Но он затыкает мне рот, попросив прочитать «Гойю» по-русски, и, поняв без перевода, гогочет вслед, как эхо: «Го-го-го!..»
Потом он обжирался дырами.
Склонив набок голову, зажмурясь, он со смачным всхлипом, причмокивая языком, высасывал дыры из черно-лиловых мидий. Стол вокруг него был завален их раздавленными скорлупами с микроскопическими бороздками, как покоробленные осколки грампластинок, на которых записано море. Он шинковал ломтями золотые пахучие дыры дынь, называемых у нас «колхозницами». Затем, опорожнив, выковыряв дыру из банки, он намазывал на ломоть белого хлеба тонким слоем дырки черной икры, так что ломоть становился похожим на маленькое решето. И наконец, подмигнув, высасывал ароматную дыру из темного горлышка пузатой бутылки, оплетенной прутьями, как корзина.
Когда он проходил, дыры шмыгали и забирались в норы. «Тссс! — слышался восхищенный шорох. — Идет пожиратель дыр».
Чревоугодник и чародей, он жадно втягивал в себя все новейшие течения в искусстве, опорожняя мастерские других художников, он присоединил их к своей империи, через них втягивал в себя будущее.
С особым смаком он показывал керамику. Томилась пепельница в виде слепка женской груди. Хохлились знаменитые голуби. Он торопился внести красоту в ежедневную жизнь всех. Той же идеей красоты для всех мучимы были Врубель и Васнецов в абрамцевской майоликовой мастерской. Это искус нашего промышленного века. Самая массовая буква «о» одновременно и самая орнаментально красивая из знаков. Красоте тесно в галерейных рамках, ей хочется стать жизнью людей. Она желает, чтобы ее касались губами, брали в теплые руки, наполняли дыханием и вечерним чаем. Чтобы она шубертовской или сегодняшней легкой мелодией оставалась на устах после радио. Чтобы воздух вокруг людей звучал красиво.
Голубка Пикассо свила свои гнезда в миллионах халуп.
Если бы он одну только «Гернику» написал, он уже был бы художником века. Пикассо был самым знаменитым из всех живших на земле художников. Он не имел посмертной славы. То, что обычно называется ею, он познал при жизни. В этом он преодолел смерть.
Пикассо жаждал знать все.
Вращая, как шарообразным сверлом, своим мозолистым глазом, он вытягивал из меня информацию о публике, бывшей на моем вечере.

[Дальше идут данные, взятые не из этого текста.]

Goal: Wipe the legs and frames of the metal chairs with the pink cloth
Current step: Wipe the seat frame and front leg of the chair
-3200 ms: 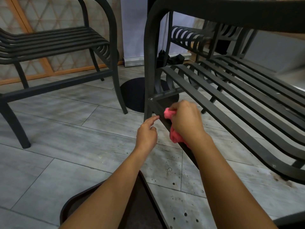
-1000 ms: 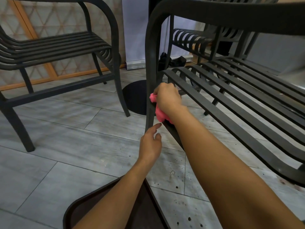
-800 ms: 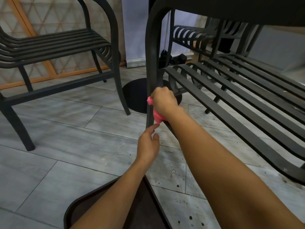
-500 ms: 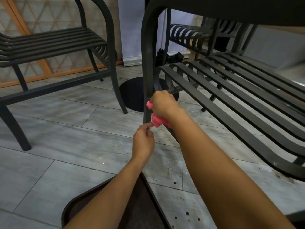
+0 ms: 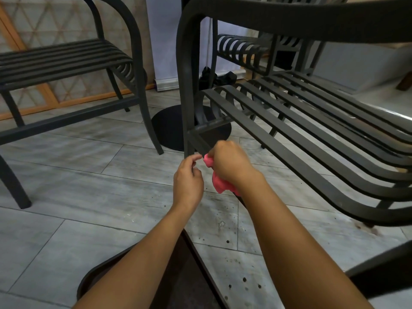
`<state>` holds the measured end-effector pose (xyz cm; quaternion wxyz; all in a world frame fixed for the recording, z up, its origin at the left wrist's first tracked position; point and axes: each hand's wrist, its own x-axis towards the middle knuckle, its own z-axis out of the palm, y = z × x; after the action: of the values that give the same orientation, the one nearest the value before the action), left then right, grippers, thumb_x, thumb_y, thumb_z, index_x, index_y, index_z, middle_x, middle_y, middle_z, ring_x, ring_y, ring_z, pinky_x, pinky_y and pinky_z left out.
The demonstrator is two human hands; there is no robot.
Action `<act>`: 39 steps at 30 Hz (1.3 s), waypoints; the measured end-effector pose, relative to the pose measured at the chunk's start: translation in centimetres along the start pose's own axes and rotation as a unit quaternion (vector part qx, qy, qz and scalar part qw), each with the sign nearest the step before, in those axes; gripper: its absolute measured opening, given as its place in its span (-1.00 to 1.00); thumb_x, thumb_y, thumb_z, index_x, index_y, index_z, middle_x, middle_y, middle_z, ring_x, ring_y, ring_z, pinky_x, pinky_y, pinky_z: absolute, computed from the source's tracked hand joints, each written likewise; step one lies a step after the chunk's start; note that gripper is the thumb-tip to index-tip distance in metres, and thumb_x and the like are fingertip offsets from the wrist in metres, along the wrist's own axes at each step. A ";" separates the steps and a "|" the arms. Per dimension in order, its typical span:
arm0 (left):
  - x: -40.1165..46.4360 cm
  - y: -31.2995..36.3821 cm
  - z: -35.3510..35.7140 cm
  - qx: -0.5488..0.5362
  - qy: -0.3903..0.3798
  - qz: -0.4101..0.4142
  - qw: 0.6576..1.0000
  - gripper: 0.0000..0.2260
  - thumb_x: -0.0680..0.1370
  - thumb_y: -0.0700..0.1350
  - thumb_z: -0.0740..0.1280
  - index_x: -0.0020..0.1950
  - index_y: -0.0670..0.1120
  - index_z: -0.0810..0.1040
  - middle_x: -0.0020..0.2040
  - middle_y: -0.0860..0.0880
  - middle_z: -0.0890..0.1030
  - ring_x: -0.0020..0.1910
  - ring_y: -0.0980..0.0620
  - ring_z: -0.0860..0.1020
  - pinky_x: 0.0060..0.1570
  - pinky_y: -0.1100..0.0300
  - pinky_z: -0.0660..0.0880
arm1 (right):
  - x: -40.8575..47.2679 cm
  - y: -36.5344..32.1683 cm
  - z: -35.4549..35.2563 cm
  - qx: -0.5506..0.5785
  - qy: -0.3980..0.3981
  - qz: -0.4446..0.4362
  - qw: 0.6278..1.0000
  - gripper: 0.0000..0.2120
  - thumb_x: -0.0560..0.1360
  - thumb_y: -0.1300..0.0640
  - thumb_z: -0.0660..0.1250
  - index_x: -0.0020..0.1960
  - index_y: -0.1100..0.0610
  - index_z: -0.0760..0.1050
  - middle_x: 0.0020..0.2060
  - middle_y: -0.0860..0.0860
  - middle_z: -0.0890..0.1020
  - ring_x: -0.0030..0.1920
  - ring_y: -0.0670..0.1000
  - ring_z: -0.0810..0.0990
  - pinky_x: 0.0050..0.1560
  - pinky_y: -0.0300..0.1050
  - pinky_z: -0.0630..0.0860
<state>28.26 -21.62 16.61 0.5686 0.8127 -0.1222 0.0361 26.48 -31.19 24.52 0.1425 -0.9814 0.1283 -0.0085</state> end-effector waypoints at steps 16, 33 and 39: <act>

— Они же не умеют слушать стихи в театре, — бурчал он.
Мне хотелось не самому рассказывать что-либо ему, а его слушать. Но и видеть, как он слушает, как меняется в лице, было наслаждением.
Я видел, как в доме Арагона раскрытая книга, страница которой разрисована фломастером Пикассо, поставлена в паспарту и застеклена в раму, — в старинном, артистично-аристократическом доме, где вместо лифта вы садитесь в людовиковское кресло и вас подъемником взвивают на этаж.
Арагон тогда напоминал худущего тонкогубого заколдованного рыцаря. Одевался он аскетично. Он еще не раскрепостился и не носил белых кудрей до плеч, бархатных, расшитых золотом плащей и золотых туфель.
На моем поэтическом вечере, состоявшемся в театре «Вьё Коломбье», справа в зале сидел Бретон с ватагой, слева маячил белоснежный пик Арагона с товарищами. Два поэтища, когда-то братья по сюрреализму, теперь они смертельно враждовали. Зал был похож на омут с двумя плавающими ножами. Если справа хлопали, слева закручивался вакуум тишины. И наоборот. Это вообще был первый вечер русской поэзии в театре Парижа. Там ранее не было традиций поэтических вечеров. Поэтому так полярно разнообразна была аудитория. Восседали мэтры, бушевали студенты, шуршали шумные платья мемуаровые. Зал, как корзина для голосования, полная черных и белых шаров, был доверху полон белыми и черными дырами людских судеб. Снаружи ломились, напирали шары судеб, не попавшие в зал.
Рассказанное и виденное исчезало в утробе Пикассо. Он, урча, вбирал информацию о московской художественной жизни, которую знал лишь понаслышке, с трудом разбирая незнакомые ему длинные русские фамилии, — еще! еще! — жаждал вобрать всю энергию века, одним из строителей культуры которого он был.
Век проносился, чудовищный и прекрасный, и он торопился придать ему человеческую форму, пока материал не застынет, не отойдет к другим векам и ничего уже исправить будет нельзя.
Да здравствует культура XX века, которую не сжечь, не расстрелять, которая существует! Да здравствует бешеное бессмертие ее мастеров! В потоке мирового сознания по ней, по этой культуре, — по кому же еще? — найдут и вспомнят о нас с вами, о нашем веке.